__What to work on__: Select every line below containing the word "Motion".

/---

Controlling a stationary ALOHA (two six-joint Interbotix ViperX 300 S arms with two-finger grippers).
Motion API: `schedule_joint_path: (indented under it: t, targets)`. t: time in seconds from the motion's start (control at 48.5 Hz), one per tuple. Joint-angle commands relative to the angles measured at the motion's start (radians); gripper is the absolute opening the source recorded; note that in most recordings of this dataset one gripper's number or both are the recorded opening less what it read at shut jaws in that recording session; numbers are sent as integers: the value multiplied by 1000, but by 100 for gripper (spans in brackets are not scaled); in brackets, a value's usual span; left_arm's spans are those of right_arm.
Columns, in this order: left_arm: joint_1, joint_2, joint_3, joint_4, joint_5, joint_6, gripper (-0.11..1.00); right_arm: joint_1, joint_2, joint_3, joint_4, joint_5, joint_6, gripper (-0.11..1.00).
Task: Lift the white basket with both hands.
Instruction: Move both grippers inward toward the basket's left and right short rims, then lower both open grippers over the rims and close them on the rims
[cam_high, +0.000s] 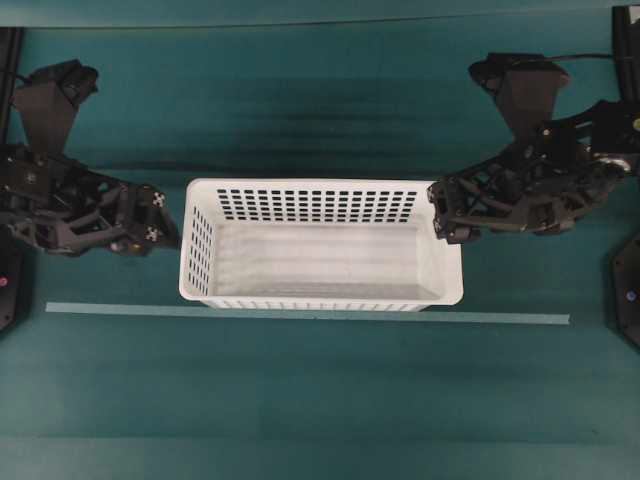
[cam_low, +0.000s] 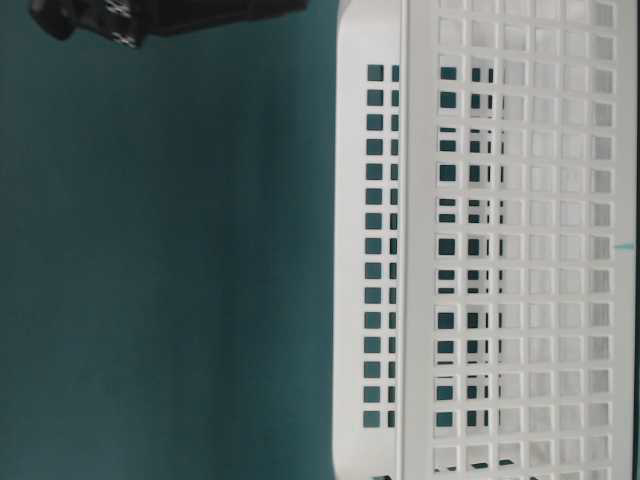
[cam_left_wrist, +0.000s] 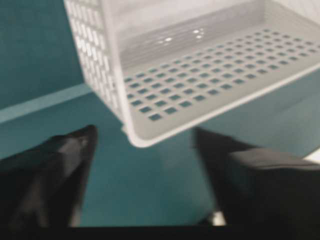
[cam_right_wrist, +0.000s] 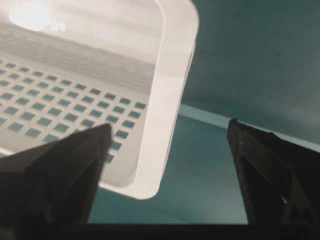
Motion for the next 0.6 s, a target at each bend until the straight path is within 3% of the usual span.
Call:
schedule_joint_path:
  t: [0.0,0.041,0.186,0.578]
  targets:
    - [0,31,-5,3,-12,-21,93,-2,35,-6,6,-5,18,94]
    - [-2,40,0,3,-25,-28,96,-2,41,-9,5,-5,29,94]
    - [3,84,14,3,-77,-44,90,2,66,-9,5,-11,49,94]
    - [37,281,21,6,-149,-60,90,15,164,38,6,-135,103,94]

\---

__Exercise result__:
Motion API: `schedule_joint_path: (indented under it: t, targets)`. t: time in seconds from the motion's start (control at 48.5 Hz), one per tuple. Joint-angle commands relative to the angles measured at the motion's start (radians); gripper is the absolute opening the source recorded; note that in most recordings of this dataset one gripper's number or both are the recorded opening less what it read at shut jaws in that recording session; numbers are sent as integers: the value multiplied by 1000, but by 100 for gripper (spans in brackets are not scaled); in brackets, a value's usual span; left_arm's spans are those of right_arm.
Motion for the next 0.6 s, a target at each bend until the straight path is within 3% of the usual span.

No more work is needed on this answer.